Chestley Taeyo, Sroga Patrycja, Nebroski Michelle, Hole Kate, Ularamu Hussaini, Lung Oliver, Nfon Charles
National Centre for Foreign Animal Disease, Canadian Food Inspection Agency, Winnipeg, MB, Canada.
National Veterinary Research Institute, Vom, Plateau State, Nigeria.
Front Vet Sci. 2022 Sep 20;9:977761. doi: 10.3389/fvets.2022.977761. eCollection 2022.
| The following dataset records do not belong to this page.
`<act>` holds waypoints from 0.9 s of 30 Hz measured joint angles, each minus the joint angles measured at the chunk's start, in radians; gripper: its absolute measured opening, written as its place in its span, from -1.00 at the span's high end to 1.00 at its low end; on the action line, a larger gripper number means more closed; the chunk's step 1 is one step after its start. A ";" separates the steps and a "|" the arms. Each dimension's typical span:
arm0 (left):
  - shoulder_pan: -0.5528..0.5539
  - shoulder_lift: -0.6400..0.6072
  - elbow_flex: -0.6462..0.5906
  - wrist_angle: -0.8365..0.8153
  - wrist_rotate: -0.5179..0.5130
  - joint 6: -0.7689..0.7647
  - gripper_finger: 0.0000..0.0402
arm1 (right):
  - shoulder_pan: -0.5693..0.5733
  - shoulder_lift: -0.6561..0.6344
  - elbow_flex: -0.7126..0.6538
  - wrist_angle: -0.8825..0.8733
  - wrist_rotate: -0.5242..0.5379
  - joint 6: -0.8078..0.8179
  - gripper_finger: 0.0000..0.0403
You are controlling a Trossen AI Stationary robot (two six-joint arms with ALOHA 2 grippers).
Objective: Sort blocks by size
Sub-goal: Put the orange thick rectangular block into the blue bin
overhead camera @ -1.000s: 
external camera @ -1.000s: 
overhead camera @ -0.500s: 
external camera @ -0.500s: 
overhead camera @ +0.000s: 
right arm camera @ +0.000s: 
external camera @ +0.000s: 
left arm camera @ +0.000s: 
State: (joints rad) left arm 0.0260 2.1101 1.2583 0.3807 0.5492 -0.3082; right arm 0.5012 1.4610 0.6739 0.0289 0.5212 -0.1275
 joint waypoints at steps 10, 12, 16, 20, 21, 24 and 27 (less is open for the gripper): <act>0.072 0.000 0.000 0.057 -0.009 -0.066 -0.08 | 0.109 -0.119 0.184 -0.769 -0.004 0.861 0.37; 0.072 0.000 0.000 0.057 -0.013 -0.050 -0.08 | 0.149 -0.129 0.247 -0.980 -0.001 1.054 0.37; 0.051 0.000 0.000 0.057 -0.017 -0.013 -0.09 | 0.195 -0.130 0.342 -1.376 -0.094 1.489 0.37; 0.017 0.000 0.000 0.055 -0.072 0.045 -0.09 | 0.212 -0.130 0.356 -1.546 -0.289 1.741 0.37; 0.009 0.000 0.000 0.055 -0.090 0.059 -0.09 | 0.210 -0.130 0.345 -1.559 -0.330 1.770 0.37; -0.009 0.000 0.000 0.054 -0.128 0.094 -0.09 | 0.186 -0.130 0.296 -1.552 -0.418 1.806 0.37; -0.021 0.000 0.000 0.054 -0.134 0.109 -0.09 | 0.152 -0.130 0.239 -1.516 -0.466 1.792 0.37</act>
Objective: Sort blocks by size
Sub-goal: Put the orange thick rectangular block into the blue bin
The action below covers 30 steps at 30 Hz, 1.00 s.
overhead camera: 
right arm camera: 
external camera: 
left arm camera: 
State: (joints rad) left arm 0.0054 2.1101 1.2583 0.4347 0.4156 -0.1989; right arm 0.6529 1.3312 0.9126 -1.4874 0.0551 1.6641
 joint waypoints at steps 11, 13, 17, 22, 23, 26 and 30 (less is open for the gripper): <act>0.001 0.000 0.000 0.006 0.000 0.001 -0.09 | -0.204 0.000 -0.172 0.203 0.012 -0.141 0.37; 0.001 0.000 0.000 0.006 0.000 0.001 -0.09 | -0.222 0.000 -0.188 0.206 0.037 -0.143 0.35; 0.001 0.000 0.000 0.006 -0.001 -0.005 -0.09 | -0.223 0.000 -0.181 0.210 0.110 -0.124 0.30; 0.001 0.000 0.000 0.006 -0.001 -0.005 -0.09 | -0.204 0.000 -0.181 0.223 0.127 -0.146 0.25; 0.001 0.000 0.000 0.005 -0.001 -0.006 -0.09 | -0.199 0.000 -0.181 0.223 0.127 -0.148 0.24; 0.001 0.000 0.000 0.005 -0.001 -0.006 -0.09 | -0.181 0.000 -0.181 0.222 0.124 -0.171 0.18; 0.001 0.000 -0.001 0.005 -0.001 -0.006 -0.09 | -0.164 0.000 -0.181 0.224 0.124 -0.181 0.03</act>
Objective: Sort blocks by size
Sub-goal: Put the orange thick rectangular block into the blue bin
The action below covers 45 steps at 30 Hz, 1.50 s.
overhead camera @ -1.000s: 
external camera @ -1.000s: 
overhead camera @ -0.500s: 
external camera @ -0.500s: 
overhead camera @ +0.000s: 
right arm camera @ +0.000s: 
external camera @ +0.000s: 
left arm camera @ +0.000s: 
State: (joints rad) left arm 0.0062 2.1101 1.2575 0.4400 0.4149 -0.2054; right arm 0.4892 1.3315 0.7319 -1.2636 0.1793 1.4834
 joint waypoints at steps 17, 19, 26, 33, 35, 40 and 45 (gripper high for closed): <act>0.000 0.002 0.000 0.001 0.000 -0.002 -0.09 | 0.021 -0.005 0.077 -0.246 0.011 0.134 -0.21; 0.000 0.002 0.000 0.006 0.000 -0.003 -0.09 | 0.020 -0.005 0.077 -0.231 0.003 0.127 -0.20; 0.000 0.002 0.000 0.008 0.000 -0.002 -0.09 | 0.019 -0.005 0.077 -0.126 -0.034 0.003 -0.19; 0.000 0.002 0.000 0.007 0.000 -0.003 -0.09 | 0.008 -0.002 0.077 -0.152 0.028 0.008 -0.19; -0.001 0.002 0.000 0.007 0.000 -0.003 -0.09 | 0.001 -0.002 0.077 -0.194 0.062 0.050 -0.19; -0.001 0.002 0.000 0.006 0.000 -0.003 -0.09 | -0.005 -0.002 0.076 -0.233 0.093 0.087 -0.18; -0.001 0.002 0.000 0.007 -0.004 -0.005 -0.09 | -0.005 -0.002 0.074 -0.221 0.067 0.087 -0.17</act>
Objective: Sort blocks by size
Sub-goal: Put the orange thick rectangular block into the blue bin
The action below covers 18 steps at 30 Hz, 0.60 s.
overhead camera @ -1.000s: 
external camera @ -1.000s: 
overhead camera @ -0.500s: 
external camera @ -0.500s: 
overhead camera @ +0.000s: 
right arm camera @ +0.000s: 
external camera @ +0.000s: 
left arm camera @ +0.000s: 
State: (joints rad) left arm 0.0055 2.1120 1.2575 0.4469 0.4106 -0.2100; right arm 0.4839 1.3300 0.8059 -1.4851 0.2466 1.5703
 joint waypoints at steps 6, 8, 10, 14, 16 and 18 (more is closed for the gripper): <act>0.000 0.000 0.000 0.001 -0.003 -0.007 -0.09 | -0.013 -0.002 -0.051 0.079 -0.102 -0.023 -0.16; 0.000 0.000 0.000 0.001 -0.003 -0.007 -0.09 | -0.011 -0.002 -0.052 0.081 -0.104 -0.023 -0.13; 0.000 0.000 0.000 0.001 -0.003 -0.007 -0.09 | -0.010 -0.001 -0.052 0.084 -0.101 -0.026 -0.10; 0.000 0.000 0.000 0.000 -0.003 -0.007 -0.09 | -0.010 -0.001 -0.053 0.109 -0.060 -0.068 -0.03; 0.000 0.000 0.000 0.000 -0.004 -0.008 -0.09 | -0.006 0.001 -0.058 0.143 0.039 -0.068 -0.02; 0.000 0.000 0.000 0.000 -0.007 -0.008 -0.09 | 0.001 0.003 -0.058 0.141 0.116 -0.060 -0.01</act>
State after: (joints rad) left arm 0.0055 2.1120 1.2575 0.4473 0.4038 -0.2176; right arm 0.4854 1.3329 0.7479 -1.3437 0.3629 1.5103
Foot-and-Mouth Disease Virus (FMDV), the causative agent of Foot-and-Mouth Disease, is a highly feared, economically devastating transboundary pathogen. This is due to the virus' extremely contagious nature and its ability to utilize multiple transmission routes. As such, rapid and accurate diagnostic testing is imperative to the control of FMD. Identification of the FMDV serotype is necessary as it provides the foundation for appropriate vaccine selection and aids in outbreak source tracing. With the vast genetic diversity, there is a desperate need to be able to characterize FMDV without relying on prior knowledge of viral serotypes. In this study, the Neptune bioinformatics tool was used to identify genetic signatures specific to each Southern African Territories (SAT) 1, 2 and 3 genomes but exclusionary to the other circulating FMDV serotypes (A, O, Asia1, and the heterologous SAT1, SAT2 and/or SAT3). Identification of these unique genomic regions allowed the design of TaqMan-based real-time reverse transcriptase PCR (rRT-PCR) primer/probe sets for SAT1, SAT2 and SAT3 viruses. These assays were optimized using prototypic FMDV cell culture isolates using the same reagents and thermocycling conditions as the FMDV pan-serotype 3D rRT-PCR assay. Cross-reactivity was evaluated in tandem with the FMDV pan-serotype 3D rRT-PCR utilizing representative strains from FMDV serotypes A, O, Asia1, SAT1, SAT2 and SAT3. The SAT1, SAT2, and SAT3 primer/probe sets were specific for the homologous serotype and exclusionary to all others. SAT1 and SAT3 primer/probe sets were able to detect several topotypes, whereas the SAT2 assay was revealed to be specific for topotype VII. The SAT2 topotype VII specificity was possibly due to the use of sequence data deposited post-2011to design the rRT-PCR primers and probes. Each assay was tested against a panel of 99 bovine tissue samples from Nigeria, where SAT2 topotype VII viruses were correctly identified and no cross-reactivity was exhibited by the SAT1 and 3 assays. These novel SAT1, SAT3 and SAT2 topotype VII rRT-PCR assays have the potential to detect and differentiate circulating FMD SAT viruses.
口蹄疫病毒(FMDV)是口蹄疫的病原体,是一种令人高度恐惧、具有经济破坏性的跨界病原体。这是由于该病毒具有极强的传染性,且能够利用多种传播途径。因此,快速准确的诊断检测对于口蹄疫的防控至关重要。鉴定FMDV血清型是必要的,因为它为选择合适的疫苗提供了基础,并有助于追踪疫情源头。鉴于FMDV存在巨大的遗传多样性,迫切需要能够在不依赖病毒血清型先验知识的情况下对其进行特征描述。在本研究中,使用海王星生物信息学工具来鉴定南非领土(SAT)1、2和3各基因组特有的遗传特征,但排除其他流行的FMDV血清型(A、O、亚洲1型以及异源的SAT1、SAT2和/或SAT3)。鉴定出这些独特的基因组区域后,得以设计出用于SAT1、SAT2和SAT3病毒的基于TaqMan的实时逆转录聚合酶链反应(rRT-PCR)引物/探针组。使用原型FMDV细胞培养分离株,采用与FMDV泛血清型3D rRT-PCR检测相同的试剂和热循环条件对这些检测方法进行了优化。利用FMDV血清型A、O、亚洲1型、SAT1、SAT2和SAT3的代表性毒株,与FMDV泛血清型3D rRT-PCR同时评估交叉反应性。SAT1、SAT2和SAT3引物/探针组对同源血清型具有特异性,对所有其他血清型均具有排他性。SAT1和SAT3引物/探针组能够检测多种拓扑型,而SAT2检测方法显示对拓扑型VII具有特异性。SAT2对拓扑型VII的特异性可能是由于使用了2011年后存入的序列数据来设计rRT-PCR引物和探针。针对来自尼日利亚的一组99份牛组织样本对每种检测方法进行了测试,其中SAT2拓扑型VII病毒被正确鉴定,SAT1和3检测方法未表现出交叉反应。这些新型的SAT1、SAT3和SAT2拓扑型VII rRT-PCR检测方法具有检测和区分流行的FMD SAT病毒的潜力。